* WHAT THE TASK REQUIRES
Word for word, restate the lines of the data from the first through the one containing "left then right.", and nothing else.

(MATERIAL PROVIDED)

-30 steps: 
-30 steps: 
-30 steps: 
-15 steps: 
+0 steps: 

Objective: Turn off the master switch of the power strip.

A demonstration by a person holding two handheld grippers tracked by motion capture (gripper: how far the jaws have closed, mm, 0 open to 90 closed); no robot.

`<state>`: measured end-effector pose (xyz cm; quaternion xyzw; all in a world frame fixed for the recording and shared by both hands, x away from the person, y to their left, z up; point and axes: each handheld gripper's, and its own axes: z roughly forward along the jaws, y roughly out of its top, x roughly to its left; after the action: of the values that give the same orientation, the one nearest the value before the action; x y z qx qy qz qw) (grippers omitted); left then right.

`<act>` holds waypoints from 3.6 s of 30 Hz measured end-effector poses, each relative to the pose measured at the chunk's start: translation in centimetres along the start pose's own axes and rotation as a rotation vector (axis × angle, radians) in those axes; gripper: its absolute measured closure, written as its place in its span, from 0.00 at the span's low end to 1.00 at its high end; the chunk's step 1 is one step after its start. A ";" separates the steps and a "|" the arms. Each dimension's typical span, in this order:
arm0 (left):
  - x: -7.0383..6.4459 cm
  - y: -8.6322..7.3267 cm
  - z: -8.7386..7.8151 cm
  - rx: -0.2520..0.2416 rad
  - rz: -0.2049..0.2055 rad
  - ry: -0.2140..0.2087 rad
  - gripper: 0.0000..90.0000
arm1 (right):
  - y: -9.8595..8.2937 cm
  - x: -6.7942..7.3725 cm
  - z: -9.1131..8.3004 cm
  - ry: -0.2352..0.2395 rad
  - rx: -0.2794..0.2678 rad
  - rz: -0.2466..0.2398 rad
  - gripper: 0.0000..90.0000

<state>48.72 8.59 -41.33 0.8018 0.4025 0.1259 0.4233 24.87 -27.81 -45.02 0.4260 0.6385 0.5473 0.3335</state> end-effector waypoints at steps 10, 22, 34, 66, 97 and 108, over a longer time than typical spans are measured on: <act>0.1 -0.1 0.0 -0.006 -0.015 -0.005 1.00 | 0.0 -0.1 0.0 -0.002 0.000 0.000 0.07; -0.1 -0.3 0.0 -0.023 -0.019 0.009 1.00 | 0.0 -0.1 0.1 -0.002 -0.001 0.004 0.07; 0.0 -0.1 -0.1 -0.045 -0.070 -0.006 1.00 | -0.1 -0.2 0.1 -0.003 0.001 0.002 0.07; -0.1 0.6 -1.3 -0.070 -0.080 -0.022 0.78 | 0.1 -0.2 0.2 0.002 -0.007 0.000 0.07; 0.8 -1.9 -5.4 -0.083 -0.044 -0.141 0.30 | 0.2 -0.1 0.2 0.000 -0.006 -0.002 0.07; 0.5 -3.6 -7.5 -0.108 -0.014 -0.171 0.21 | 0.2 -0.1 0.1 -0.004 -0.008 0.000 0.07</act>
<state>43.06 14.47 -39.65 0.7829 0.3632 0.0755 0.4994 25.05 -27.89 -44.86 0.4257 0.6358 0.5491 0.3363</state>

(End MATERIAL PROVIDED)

* ANSWER TO THIS EXERCISE
-30 steps: 
-30 steps: 
-30 steps: 
-15 steps: 
+0 steps: 

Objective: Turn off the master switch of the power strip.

A demonstration by a person holding two handheld grippers tracked by motion capture (gripper: how far the jaws have closed, mm, 0 open to 90 closed); no robot.

`<state>`: measured end-effector pose (xyz cm; quaternion xyzw; all in a world frame fixed for the recording and shared by both hands, x away from the person, y to their left, z up; point and axes: each handheld gripper's, and its own axes: z roughly forward along the jaws, y roughly out of its top, x roughly to its left; after the action: of the values that give the same orientation, the one nearest the value before the action; x y z qx qy qz qw) (grippers omitted); left then right.

No more is needed for this answer.